Принято считать, что прототипом “человека в футляре” послужил инспектор таганрогской гимназии А. Ф. Дьяконов. Как только не звали его острые на язык гимназисты! И Сороконожкой, и Серым Пальто, и Гадючкой… Клички эти говорят сами за себя, но все-таки насколько соответствуют они реальному облику инспектора? Отыскав фотографию, долго всматриваюсь. Черные усы, пробор, цепкий, подозрительный взгляд исподлобья. Представляю, как испуганно замирали гимназисты, когда этот вездесущий человек неслышно вырастал перед ними. То в классе… То в коридоре…

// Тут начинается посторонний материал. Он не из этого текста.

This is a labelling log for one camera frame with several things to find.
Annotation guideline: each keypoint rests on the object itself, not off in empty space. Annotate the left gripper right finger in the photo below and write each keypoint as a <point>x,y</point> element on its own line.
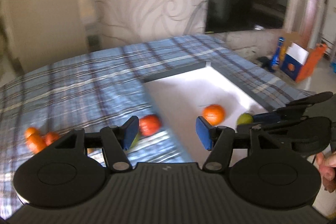
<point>226,147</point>

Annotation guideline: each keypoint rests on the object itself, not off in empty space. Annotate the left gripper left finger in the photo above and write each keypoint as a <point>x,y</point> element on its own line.
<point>114,141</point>

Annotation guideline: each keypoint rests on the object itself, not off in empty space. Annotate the orange tangerine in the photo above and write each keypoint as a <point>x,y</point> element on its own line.
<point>214,114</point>

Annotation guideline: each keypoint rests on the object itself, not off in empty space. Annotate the red persimmon fruit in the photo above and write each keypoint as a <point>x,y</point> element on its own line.
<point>149,125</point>

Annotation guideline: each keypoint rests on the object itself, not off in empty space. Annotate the dark box with white interior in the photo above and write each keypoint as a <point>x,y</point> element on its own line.
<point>179,95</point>

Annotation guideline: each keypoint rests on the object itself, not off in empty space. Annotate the large orange with stem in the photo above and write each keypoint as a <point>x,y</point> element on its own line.
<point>35,143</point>

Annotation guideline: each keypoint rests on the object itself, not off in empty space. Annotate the small orange mandarin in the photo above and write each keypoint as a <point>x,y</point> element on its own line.
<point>31,131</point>

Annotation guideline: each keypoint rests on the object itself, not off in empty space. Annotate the green round fruit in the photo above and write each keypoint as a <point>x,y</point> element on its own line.
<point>135,140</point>

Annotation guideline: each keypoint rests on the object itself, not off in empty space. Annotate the red apple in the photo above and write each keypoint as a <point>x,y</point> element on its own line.
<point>51,137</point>

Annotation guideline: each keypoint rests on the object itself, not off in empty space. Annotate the person's right hand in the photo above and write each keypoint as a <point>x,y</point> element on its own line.
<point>326,165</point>

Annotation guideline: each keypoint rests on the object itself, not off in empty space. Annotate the blue plaid cloth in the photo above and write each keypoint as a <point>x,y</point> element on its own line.
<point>104,88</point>

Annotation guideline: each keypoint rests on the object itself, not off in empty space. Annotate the orange and blue carton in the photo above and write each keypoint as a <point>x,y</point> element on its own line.
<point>298,64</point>

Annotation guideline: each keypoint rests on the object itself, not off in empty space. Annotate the blue glass bottle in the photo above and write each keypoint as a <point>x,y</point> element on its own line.
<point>274,62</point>

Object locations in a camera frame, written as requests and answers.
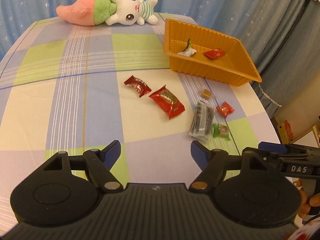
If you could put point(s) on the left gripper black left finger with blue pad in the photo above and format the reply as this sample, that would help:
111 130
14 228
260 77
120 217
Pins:
97 166

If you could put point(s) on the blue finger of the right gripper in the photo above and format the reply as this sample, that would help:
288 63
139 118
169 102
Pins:
272 147

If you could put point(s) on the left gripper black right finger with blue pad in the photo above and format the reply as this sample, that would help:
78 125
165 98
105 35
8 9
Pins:
213 164

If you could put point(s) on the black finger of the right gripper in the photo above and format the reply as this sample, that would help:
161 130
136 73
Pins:
270 156

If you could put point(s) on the green candy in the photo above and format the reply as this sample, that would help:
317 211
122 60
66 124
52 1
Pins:
221 131

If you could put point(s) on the white green snack pouch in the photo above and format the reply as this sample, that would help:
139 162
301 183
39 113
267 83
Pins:
188 50

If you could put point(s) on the hand holding other gripper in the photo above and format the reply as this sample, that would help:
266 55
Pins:
305 206

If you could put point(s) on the black clear snack packet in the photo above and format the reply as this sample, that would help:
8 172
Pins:
202 123

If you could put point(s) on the small red candy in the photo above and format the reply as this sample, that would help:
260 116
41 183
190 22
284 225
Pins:
225 109

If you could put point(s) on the clear wrapped brown candy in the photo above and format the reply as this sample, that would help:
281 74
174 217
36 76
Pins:
206 94

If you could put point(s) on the large red snack packet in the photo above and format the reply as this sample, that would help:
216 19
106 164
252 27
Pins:
168 102

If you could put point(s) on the checkered tablecloth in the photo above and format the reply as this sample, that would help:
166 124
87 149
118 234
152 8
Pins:
62 89

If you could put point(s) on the red twisted candy wrapper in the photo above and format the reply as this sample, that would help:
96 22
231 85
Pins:
139 85

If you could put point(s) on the orange plastic basket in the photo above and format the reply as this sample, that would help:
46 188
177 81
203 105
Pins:
236 68

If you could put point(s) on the red snack in basket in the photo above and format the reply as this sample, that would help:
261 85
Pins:
214 54

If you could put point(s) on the blue star curtain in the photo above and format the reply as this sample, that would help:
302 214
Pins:
281 36

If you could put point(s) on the pink green bunny plush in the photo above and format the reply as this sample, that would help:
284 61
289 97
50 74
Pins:
96 12

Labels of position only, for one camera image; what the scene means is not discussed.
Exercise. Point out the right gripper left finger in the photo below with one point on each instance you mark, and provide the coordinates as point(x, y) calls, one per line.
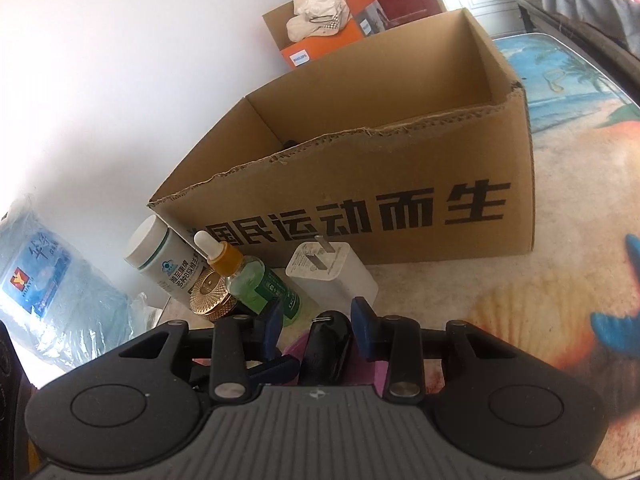
point(271, 324)

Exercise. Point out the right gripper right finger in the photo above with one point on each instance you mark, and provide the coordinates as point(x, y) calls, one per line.
point(367, 328)

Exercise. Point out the black oval case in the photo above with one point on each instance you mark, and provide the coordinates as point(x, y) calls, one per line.
point(327, 350)

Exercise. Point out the green dropper bottle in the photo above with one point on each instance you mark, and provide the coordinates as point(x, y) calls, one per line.
point(247, 278)

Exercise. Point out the white power adapter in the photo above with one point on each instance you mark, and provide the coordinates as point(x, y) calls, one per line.
point(331, 274)

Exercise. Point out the white pill bottle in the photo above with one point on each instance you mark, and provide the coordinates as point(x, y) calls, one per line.
point(162, 256)

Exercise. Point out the large brown cardboard box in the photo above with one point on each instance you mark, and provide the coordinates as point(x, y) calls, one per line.
point(411, 145)

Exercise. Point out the blue water jug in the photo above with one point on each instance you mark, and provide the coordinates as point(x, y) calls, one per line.
point(61, 311)

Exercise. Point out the black speaker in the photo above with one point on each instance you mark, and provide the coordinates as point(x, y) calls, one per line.
point(16, 391)

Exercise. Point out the orange Philips box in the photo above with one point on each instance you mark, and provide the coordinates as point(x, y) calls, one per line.
point(367, 20)

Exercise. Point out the beige clothes pile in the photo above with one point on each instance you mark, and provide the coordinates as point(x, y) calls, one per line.
point(317, 18)

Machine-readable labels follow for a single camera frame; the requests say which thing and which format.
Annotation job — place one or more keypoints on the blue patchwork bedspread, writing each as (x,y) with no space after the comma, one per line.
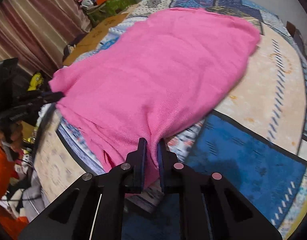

Дом инспектора Дьяконова сохранился до наших дней. На фасаде его — памятная доска с осторожной надписью, что здесь, дескать, жил один из прототипов “человека в футляре”.

Один из… Это чтоб не вводить в заблуждение доверчивого прохожего. Чтоб не бросать тень на человека, о котором кто-то из хорошо знавших его людей отозвался как о личности в высшей степени порядочной.

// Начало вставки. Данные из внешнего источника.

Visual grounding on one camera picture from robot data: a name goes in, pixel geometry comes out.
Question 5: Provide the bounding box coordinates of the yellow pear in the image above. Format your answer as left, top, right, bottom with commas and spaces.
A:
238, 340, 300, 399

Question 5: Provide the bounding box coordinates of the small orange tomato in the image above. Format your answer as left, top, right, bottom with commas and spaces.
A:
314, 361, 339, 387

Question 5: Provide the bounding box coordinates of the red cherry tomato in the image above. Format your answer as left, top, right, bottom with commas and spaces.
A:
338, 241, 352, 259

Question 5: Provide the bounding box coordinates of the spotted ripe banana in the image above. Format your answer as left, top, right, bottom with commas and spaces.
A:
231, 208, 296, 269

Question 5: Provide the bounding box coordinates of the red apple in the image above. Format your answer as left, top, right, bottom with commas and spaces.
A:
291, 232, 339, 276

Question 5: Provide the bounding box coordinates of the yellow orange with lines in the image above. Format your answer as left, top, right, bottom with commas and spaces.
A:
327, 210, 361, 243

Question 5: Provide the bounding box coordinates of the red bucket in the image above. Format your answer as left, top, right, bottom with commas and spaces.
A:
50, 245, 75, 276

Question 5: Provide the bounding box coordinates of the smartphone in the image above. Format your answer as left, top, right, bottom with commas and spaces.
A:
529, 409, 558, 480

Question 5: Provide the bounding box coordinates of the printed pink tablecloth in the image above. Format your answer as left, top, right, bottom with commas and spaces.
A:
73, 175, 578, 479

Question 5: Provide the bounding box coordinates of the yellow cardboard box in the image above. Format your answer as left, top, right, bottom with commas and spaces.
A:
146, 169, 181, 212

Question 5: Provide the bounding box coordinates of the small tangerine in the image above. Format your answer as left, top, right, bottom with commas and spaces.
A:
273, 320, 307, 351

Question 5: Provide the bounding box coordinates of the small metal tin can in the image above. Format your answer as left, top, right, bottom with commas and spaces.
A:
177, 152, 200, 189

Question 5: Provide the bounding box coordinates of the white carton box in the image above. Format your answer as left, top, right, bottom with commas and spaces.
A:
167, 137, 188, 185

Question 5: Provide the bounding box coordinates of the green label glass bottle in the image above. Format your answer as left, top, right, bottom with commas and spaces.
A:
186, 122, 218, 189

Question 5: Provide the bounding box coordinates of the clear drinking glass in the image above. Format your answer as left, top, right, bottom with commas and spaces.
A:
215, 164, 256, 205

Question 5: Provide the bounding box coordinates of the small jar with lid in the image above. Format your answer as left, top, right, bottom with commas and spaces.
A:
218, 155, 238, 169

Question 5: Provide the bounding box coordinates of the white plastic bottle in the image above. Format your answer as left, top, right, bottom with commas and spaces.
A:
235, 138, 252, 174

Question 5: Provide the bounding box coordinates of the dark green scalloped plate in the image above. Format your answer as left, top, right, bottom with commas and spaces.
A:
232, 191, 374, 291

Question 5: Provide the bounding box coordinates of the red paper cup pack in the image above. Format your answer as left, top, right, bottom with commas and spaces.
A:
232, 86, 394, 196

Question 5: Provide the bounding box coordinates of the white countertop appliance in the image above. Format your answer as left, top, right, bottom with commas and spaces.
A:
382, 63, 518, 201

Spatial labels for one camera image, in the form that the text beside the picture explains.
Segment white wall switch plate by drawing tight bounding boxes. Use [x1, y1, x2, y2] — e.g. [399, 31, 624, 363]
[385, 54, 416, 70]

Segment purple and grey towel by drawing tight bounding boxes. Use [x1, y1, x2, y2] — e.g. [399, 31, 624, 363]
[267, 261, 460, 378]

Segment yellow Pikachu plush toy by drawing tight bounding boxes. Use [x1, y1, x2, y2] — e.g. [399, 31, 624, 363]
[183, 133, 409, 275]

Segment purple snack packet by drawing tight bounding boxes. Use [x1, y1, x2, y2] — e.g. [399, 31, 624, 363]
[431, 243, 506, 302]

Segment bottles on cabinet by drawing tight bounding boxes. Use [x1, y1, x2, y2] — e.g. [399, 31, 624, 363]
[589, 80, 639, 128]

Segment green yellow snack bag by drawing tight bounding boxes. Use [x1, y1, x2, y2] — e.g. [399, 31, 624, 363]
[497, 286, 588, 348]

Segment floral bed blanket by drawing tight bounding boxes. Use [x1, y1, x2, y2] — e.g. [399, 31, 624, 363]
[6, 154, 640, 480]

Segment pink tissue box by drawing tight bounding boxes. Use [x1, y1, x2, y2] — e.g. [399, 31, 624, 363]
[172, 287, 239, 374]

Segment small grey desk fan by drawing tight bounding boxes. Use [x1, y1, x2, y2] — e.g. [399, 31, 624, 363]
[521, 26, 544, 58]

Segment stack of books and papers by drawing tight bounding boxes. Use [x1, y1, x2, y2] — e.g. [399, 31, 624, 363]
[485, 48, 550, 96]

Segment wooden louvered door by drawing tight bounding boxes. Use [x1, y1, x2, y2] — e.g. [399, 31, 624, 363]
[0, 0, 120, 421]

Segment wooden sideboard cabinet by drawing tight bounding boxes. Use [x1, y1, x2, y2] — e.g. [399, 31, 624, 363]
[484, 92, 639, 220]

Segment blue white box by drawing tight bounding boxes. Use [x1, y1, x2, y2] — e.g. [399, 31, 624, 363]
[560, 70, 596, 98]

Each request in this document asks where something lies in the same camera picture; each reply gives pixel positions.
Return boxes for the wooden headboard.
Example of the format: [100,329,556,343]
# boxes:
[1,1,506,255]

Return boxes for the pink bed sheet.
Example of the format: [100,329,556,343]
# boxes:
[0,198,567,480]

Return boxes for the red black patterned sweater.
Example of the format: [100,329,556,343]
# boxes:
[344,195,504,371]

В таганрогском музее Чехова хранится рукопись выпускника здешней гимназии П. Филевского, который характеризует Дьяконова как человека строгого, даже сурового, но безупречно честного. И щедрого. Оказывается, дом свой — тот самый, с памятной доской, он завещал начальному училищу.

А сбережения — учителям. На ежегодные пособия… Таковы факты. Но кого, скажите, переубедят они? У искусства — своя правда, и нет таких документов, нет таких свидетелей, которые могли бы опровергнуть ее. Вот и я тоже, совершая паломничество на родину Чехова, ловил себя на том, что дом этот — видимо, типичный для тогдашнего Таганрога, — кажется мне и мрачноватым, и словно бы сдавшимся на чью-то милость. Именно в таком доме, понимаю я, и должен был жить несчастный учитель греческого языка.

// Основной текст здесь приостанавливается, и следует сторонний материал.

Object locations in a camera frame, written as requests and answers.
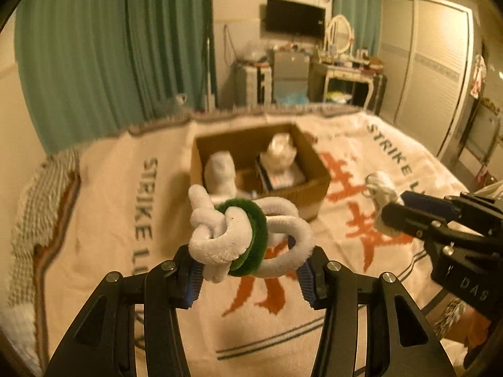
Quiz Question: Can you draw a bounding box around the white sock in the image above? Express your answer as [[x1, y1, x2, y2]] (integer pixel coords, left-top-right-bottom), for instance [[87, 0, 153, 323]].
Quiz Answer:
[[365, 171, 404, 238]]

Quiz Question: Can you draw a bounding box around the white and green plush toy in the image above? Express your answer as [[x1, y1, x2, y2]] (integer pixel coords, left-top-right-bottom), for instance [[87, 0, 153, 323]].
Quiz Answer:
[[188, 185, 315, 283]]

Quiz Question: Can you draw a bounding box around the white lace cloth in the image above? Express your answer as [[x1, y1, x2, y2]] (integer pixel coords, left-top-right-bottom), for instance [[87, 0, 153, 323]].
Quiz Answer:
[[260, 133, 297, 172]]

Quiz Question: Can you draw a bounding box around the person's right hand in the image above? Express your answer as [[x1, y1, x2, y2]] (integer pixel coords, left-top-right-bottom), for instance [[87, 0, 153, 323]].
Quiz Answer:
[[445, 306, 491, 350]]

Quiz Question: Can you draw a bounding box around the open cardboard box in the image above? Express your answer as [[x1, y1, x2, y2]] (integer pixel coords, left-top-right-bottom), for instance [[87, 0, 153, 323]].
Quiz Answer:
[[190, 123, 331, 221]]

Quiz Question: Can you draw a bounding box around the checkered bed sheet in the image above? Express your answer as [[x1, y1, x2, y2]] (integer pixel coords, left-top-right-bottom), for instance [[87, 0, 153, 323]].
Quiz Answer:
[[1, 148, 81, 376]]

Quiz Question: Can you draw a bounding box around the white louvered wardrobe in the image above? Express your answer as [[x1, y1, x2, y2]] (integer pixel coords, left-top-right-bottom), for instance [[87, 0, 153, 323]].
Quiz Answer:
[[378, 0, 474, 157]]

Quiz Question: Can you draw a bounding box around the white dressing table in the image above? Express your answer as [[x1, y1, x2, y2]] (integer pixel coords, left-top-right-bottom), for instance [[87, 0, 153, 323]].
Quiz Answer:
[[307, 61, 388, 115]]

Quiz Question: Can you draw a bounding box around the silver mini fridge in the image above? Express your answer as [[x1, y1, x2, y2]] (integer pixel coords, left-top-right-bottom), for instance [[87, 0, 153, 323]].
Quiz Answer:
[[272, 49, 310, 103]]

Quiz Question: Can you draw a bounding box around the white suitcase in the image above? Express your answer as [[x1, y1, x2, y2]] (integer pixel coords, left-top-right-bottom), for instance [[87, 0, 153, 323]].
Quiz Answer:
[[235, 65, 272, 107]]

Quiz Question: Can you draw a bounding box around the oval vanity mirror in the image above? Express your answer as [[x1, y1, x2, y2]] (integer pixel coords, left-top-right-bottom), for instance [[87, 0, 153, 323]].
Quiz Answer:
[[324, 14, 354, 55]]

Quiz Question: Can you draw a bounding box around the green curtain by wardrobe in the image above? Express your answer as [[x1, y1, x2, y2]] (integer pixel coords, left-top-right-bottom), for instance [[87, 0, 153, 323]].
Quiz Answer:
[[333, 0, 381, 55]]

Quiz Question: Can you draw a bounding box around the black wall television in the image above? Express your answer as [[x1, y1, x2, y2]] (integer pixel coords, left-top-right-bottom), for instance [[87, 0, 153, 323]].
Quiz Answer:
[[264, 0, 326, 39]]

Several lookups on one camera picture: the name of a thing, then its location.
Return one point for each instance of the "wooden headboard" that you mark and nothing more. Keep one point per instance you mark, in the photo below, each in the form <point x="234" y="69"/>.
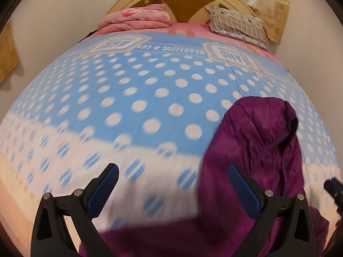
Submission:
<point x="188" y="11"/>

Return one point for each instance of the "pink folded blanket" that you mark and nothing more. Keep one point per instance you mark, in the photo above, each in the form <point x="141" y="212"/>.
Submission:
<point x="135" y="18"/>

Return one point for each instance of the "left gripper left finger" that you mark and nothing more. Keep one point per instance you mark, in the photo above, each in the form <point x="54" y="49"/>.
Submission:
<point x="50" y="236"/>

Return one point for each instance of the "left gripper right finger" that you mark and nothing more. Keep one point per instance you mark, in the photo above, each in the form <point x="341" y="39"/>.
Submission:
<point x="295" y="236"/>

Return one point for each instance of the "purple down jacket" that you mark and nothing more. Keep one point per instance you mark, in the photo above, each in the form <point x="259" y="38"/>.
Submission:
<point x="258" y="135"/>

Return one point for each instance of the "polka dot bed sheet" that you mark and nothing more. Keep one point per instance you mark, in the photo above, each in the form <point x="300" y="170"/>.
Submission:
<point x="149" y="101"/>

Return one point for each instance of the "grey striped pillow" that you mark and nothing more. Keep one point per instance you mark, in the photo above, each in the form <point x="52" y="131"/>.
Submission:
<point x="237" y="25"/>

Несчастный? Но отчего же несчастный? У нас ведь принято характеризовать Беликова иными, куда более жесткими словами. Попробуй-ка назови кого-либо человеком в футляре — обидится!

Словечко “футляр” — оно всё. Завороженные им, мы как-то забываем, что в этом странном, мертвом, глухом футляре, предназначенном, как известно, для предметов неодушевленных, заточён — бог весть за какие грехи — пусть маленький, пусть ничтожный, но человек. Каково же ему там, живому-то!

Надо сказать, что первые читатели рассказа относились к его герою милосерднее нас. Мы презираем его, мы смеемся над ним, а они — жалели. Они понимали, что ему тесно там, бедняге…

Это тоже чеховское словечко — тесно. Работая над “Степью”, Чехов прямо говорит о своем стремлении написать, “как еще не тесно русскому художнику”.